Monday, March 28, 2022

Space Station Museum

Recently, there was news about how the International Space Station will one day be deorbited.  And this was met with cries of “Can’t it just be boosted into a higher orbit,” or, “Can’t it be turned into a museum?” and other such things.  And my knee-jerk reaction is that it should be preserved as a historic “building.” But then reality kicked in.  The station is getting old and there’s no telling how long some parts of it will stay safe.  Having a controlled reentry after all the crew and science are taken off is infinitely better than a catastrophic break up with crew – or tourists – onboard leaving a huge debris cloud that could damage satellites or other stations. 

While thinking on all of this, I realized that the ISS could live again someday as part of a museum.  This would be in orbit – as part of an even larger space station – and would start with models of everything: from spacecraft like the Vostok capsule of Yuri Gagarin, to the Space Shuttle, to the Chinese Shenzhou, as well as all the space stations from Skylab and Mir and the ISS.  And then there would be the full size versions, so the tourists could try to cram into a Mercury capsule or just float around in Mir.  These wouldn’t be a full recreation, there wouldn’t be any need for solar panels for example, just the interior space.  Any views out windows would just be video screens showing what would have been seen.  And since this would be in zero-g, you could cram things in any orientation they could fit.  Like you could have the Crew Dragon mockup squeezed in between the Tiangong and Salyut 1 mockups.  And this museum wouldn’t be the entirety of the complex.  Like you could be inside the Skylab section, and just on the other side of the bulkhead would be the linen closet for a hotel. 
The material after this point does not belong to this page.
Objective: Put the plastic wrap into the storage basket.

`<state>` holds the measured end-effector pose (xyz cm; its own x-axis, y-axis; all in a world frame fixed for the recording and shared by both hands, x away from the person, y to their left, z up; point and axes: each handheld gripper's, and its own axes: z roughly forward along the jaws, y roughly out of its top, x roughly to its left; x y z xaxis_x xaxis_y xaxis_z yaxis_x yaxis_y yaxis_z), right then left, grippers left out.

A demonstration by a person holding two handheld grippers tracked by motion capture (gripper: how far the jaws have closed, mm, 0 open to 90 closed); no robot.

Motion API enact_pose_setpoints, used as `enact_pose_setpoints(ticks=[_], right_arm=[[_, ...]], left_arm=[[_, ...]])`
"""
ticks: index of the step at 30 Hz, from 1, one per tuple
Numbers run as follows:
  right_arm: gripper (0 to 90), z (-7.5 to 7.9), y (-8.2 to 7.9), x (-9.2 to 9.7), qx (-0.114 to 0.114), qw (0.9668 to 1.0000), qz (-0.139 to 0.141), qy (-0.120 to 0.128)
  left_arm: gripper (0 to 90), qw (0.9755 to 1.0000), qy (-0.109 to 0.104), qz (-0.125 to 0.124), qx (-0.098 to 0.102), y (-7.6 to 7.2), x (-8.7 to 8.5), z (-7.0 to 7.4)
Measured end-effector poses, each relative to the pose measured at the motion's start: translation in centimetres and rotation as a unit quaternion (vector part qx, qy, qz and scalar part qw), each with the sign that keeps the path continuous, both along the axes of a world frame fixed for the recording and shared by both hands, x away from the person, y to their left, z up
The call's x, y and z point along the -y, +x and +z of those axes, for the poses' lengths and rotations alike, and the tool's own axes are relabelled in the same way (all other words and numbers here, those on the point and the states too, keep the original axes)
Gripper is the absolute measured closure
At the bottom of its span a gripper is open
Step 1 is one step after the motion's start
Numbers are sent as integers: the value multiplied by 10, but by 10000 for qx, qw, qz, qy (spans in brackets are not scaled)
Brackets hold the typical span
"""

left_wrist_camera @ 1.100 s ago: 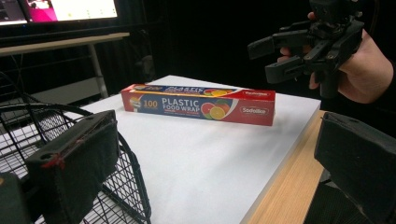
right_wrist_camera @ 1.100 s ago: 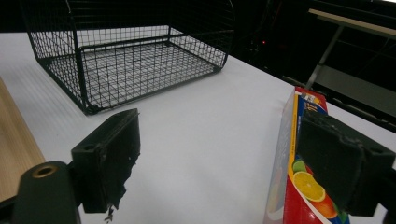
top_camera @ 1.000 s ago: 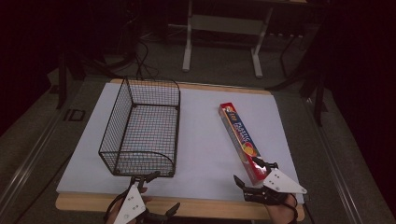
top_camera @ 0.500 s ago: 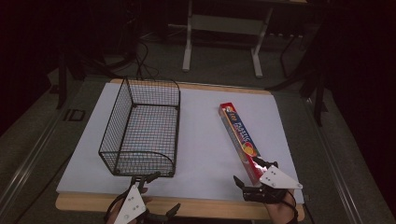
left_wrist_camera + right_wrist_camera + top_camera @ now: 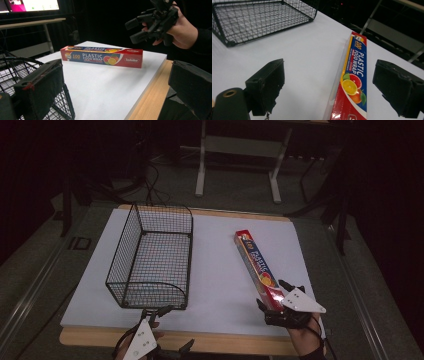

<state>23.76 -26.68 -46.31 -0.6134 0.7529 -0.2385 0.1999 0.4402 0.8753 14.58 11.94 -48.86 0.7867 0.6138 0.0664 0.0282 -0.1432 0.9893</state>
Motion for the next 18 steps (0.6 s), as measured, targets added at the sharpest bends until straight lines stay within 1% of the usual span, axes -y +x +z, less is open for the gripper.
enact_pose_setpoints(ticks=[2, 5, 6, 7, 10, 11, 12, 13, 14, 16, 18], right_arm=[[106, 2, 3, 3, -15, 10000, -75, 40], [113, 4, 9, 6, -239, 9996, -148, 58], [123, 4, 10, 7, -265, 9994, -205, 35], [120, 4, 12, 7, -269, 9991, -317, -61], [115, 4, 14, 8, -265, 9990, -350, -67], [113, 4, 18, 8, -344, 9987, -361, -77], [113, 4, 18, 8, -344, 9987, -361, -77], [113, 5, 19, 8, -345, 9988, -350, -68], [112, 6, 22, 8, -399, 9986, -333, 0], [112, 6, 23, 8, -397, 9986, -345, 7], [105, 8, 28, 8, -408, 9984, -383, 18]], left_arm=[[7, 10000, -14, 5, 3, 0, 0, 0], [7, 10000, -5, 1, -3, 0, 0, 0], [7, 10000, -6, -4, -2, 0, 1, 0], [6, 10000, -12, -9, -5, 0, 1, 0], [7, 10000, -23, -17, -13, 0, 1, 0], [7, 10000, -6, -23, -7, 0, 2, 0], [7, 10000, -6, -23, -7, 0, 2, 0], [7, 10000, -8, -27, -10, 0, 2, -1], [7, 10000, -13, -23, -11, 0, 2, 0], [7, 10000, -25, -21, -18, 0, 2, -1], [6, 10000, -14, -11, -31, 0, 2, -1]])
While it will be a sad day when the ISS is deorbited, hopefully it will be replaced with bigger and better stations.  And while these replacements will primarily be used for science, they will one day be replaced with even bigger, even better stations that will still do science but will also hold tourists.  And as more and more humans live and work in space, hopefully someone will eventually build a space station museum so that future generations can marvel at how “small” the ISS was.